§ **What you should do**:
Give the records once more, exactly as they stand.

§ **Supplied data**:
== Segment start ==

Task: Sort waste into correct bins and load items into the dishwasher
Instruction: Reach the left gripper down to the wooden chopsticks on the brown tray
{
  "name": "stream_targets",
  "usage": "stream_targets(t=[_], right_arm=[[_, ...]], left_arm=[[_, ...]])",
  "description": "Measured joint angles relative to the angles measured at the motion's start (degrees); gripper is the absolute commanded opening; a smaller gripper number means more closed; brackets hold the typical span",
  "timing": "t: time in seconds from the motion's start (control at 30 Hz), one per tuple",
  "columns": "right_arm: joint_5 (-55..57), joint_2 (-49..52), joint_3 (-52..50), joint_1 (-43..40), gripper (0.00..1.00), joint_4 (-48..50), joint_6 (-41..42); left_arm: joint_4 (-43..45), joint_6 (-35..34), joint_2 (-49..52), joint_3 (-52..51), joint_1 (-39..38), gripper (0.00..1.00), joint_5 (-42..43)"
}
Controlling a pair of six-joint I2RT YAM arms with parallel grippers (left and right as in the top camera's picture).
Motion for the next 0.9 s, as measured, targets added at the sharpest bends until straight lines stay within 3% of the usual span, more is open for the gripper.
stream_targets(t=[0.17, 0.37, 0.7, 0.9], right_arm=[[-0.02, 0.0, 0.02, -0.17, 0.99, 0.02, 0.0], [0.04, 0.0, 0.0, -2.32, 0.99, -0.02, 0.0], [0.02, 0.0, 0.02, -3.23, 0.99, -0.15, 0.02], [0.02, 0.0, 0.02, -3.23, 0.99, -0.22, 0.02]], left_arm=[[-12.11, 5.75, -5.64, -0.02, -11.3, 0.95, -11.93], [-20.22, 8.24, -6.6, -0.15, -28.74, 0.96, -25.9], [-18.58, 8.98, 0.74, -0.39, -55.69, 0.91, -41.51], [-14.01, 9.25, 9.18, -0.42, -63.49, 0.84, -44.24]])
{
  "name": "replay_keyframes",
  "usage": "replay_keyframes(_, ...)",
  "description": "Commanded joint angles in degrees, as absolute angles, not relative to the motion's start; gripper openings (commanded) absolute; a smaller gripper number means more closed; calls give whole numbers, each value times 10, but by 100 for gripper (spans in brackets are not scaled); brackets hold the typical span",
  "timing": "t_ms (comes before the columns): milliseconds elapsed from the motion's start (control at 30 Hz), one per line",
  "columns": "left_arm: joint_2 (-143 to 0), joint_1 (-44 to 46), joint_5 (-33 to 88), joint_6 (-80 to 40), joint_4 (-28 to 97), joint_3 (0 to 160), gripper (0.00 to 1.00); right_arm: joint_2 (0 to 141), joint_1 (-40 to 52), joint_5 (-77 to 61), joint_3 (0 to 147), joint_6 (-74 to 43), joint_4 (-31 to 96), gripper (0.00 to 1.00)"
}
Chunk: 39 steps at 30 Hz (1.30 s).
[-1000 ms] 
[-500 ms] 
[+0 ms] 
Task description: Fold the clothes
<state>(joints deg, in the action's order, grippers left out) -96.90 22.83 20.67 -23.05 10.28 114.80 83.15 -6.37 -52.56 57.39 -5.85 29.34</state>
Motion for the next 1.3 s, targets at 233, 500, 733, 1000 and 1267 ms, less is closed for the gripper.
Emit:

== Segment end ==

§ **Completed exercise**:
Task: Sort waste into correct bins and load items into the dishwasher
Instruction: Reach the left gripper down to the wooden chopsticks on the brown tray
{
  "name": "stream_targets",
  "usage": "stream_targets(t=[_], right_arm=[[_, ...]], left_arm=[[_, ...]])",
  "description": "Measured joint angles relative to the angles measured at the motion's start (degrees); gripper is the absolute commanded opening; a smaller gripper number means more closed; brackets hold the typical span",
  "timing": "t: time in seconds from the motion's start (control at 30 Hz), one per tuple",
  "columns": "right_arm: joint_5 (-55..57), joint_2 (-49..52), joint_3 (-52..50), joint_1 (-43..40), gripper (0.00..1.00), joint_4 (-48..50), joint_6 (-41..42); left_arm: joint_4 (-43..45), joint_6 (-35..34), joint_2 (-49..52), joint_3 (-52..51), joint_1 (-39..38), gripper (0.00..1.00), joint_5 (-42..43)"
}
Controlling a pair of six-joint I2RT YAM arms with parallel grippers (left and right as in the top camera's picture).
Motion for the next 0.9 s, as measured, targets added at the sharpest bends until straight lines stay within 3% of the usual span, more is open for the gripper.
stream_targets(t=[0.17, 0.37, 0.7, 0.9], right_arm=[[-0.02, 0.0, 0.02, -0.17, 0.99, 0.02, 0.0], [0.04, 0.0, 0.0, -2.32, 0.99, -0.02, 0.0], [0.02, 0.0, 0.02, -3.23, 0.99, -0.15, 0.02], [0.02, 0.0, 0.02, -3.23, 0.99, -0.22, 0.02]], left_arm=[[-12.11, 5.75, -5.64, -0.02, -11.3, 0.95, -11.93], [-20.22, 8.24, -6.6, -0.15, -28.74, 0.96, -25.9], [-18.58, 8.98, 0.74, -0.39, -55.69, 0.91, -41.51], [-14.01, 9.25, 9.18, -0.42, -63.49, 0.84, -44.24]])
{
  "name": "replay_keyframes",
  "usage": "replay_keyframes(_, ...)",
  "description": "Commanded joint angles in degrees, as absolute angles, not relative to the motion's start; gripper openings (commanded) absolute; a smaller gripper number means more closed; calls give whole numbers, each value times 10, but by 100 for gripper (spans in brackets are not scaled); brackets hold the typical span",
  "timing": "t_ms (comes before the columns): milliseconds elapsed from the motion's start (control at 30 Hz), one per line",
  "columns": "left_arm: joint_2 (-143 to 0), joint_1 (-44 to 46), joint_5 (-33 to 88), joint_6 (-80 to 40), joint_4 (-28 to 97), joint_3 (0 to 160), gripper (0.00 to 1.00); right_arm: joint_2 (0 to 141), joint_1 (-40 to 52), joint_5 (-77 to 61), joint_3 (0 to 147), joint_6 (-74 to 43), joint_4 (-31 to 96), gripper (0.00 to 1.00)"
}
Chunk: 39 steps at 30 Hz (1.30 s).
[-1000 ms] 
[-500 ms] 
[+0 ms] 
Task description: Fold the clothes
<state>(joints deg, in the action's order, grippers left out) -96.90 22.83 20.67 -23.05 10.28 114.80 83.15 -6.37 -52.56 57.39 -5.85 29.34</state>
Motion for the next 1.3 s, targets at 233, 500, 733, 1000 and 1267 ms, less is closed for the gripper.
Emit:

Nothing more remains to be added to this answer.